§ Items from a dataset

################

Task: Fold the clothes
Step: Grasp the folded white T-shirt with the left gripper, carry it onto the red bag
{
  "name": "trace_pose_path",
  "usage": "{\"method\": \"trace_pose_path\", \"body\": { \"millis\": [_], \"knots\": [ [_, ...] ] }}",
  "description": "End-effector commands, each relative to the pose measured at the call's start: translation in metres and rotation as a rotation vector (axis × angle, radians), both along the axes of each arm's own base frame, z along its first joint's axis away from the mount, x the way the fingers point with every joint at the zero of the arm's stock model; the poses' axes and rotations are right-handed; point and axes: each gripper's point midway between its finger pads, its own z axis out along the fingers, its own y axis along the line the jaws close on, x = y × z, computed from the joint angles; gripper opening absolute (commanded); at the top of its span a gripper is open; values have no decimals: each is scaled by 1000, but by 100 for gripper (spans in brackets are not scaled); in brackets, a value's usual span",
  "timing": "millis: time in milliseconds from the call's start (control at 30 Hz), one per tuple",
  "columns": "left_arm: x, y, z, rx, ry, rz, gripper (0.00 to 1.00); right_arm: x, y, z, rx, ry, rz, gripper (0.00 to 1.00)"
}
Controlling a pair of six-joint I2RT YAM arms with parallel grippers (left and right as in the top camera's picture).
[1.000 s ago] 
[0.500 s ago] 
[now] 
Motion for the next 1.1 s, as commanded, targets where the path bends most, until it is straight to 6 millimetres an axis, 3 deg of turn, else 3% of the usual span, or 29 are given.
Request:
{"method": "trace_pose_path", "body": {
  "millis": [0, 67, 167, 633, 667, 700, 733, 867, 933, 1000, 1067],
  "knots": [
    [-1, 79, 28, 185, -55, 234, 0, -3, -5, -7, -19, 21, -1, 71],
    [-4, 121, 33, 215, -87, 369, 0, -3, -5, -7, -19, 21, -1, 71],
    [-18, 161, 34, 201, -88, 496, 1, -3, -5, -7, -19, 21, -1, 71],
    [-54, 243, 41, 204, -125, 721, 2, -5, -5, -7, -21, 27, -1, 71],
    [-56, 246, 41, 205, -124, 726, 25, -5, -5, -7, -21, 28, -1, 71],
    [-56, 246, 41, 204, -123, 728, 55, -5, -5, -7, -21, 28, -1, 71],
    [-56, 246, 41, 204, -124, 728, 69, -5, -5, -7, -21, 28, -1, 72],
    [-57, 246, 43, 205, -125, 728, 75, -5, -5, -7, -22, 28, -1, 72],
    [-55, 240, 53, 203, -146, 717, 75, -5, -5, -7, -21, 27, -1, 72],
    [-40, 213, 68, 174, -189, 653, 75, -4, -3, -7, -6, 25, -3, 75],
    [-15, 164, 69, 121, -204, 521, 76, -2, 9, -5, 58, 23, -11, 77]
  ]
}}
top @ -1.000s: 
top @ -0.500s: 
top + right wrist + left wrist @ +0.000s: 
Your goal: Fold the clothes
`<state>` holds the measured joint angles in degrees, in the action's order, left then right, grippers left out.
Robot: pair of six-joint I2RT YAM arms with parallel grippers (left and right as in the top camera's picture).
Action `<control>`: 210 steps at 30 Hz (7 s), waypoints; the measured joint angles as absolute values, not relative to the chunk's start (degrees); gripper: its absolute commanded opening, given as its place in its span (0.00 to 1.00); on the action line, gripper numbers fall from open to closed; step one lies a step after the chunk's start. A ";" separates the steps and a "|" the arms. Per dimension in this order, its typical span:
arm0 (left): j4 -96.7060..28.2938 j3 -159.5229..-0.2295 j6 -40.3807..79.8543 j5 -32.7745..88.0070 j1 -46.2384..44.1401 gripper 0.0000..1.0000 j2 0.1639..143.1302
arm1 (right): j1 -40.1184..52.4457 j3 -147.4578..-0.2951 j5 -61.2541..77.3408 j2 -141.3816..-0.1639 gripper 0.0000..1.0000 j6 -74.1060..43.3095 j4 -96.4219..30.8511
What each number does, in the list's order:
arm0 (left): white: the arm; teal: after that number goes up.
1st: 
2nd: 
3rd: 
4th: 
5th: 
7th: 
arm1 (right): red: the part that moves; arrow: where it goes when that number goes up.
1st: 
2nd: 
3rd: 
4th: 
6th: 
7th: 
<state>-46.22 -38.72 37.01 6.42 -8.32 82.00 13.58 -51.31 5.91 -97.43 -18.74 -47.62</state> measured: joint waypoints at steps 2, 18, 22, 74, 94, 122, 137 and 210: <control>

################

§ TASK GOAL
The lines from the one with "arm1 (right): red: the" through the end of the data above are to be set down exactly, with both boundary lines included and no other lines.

§ RESULT
arm1 (right): red: the part that moves; arrow: where it goes when that number goes up.
1st: 
2nd: 
3rd: 
4th: 
6th: 
7th: 
<state>-46.22 -38.72 37.01 6.42 -8.32 82.00 13.58 -51.31 5.91 -97.43 -18.74 -47.62</state> measured: joint waypoints at steps 2, 18, 22, 74, 94, 122, 137 and 210: <control>

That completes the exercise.